Books Australia

The rise of the politicians

28 September 2013

9:00 AM

28 September 2013

9:00 AM

Give Us Back our Country David Flint and Jai Martinkovits

Connor Court Publishing, pp.402, $34.95, ISBN: 9781922168696

This book expresses what is being more and more widely felt in English-speaking and other western countries: government is becoming dominated by a professional political class with little experience of the real world and increasingly divorced from the wishes, problems and values of the electorate.

The general theme here is the drift of power into the hands of the political class and the unaccountable ‘power-brokers’ — though more could be said about who these ‘power-brokers’ really are. More might have been made, for example, of the West Australian experience and the lessons of WA Inc., which bear out many of the authors’ points.

The authors see political decision-making as passing into the hands of elites and power-brokers within the parties, as well as interpretive judges who feel free to set the plain intentions of constitutions aside. The governance of Australia, so the book’s argument runs, does not belong to the people any more. Australia remains one of the better-governed countries in the world, but things are certainly not perfect and there are some ominous indications that in all the English-speaking democracies, for so long an example to the world, they may get worse. When Rudd, Gillard and Turnbull apparently believe that, given sufficient government power, they can change the climate, one wonders where it will stop.

The overall picture is the decline in Australian governance, which the authors attribute to the rule of factional power-brokers within the parties in alliance with various ‘elites’, gradually shutting out the ordinary citizen. It is an unpleasant parallel with the increasingly Third World appearance of the present US administration.

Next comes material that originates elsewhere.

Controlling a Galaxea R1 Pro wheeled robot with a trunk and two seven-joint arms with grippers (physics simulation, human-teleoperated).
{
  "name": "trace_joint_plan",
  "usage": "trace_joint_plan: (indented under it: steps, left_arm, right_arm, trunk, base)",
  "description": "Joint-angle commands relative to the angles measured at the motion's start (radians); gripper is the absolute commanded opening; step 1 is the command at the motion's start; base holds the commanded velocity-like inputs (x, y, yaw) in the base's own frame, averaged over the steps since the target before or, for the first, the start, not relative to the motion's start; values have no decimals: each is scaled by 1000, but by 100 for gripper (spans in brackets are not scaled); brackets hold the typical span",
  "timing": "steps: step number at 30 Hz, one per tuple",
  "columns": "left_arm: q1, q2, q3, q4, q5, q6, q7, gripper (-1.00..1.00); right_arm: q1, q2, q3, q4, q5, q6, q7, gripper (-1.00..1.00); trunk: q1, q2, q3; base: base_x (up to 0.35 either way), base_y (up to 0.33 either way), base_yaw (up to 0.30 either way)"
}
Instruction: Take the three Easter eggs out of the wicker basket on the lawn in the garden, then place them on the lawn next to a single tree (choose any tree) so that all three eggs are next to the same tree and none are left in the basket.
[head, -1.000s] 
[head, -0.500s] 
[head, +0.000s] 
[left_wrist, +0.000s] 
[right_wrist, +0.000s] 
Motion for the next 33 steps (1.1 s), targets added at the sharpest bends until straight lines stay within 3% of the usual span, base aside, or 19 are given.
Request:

This deterioration is accompanied by a politically correct meddling in individual lives and property reminiscent of the worst of that US administration, the big-government, quasi-corporatist policies which have ruined cities like Detroit, and a vast increase in propaganda apparatus. Further, under the Gillard government at least, there were ominous suggestions that the government was becoming acutely aware of the attractions of press control. The Finkelstein enquiry concluded that a powerful News Media Council should set journalistic standards. Apart from the obviously totalitarian implications, the constitution gives the government no power to do this.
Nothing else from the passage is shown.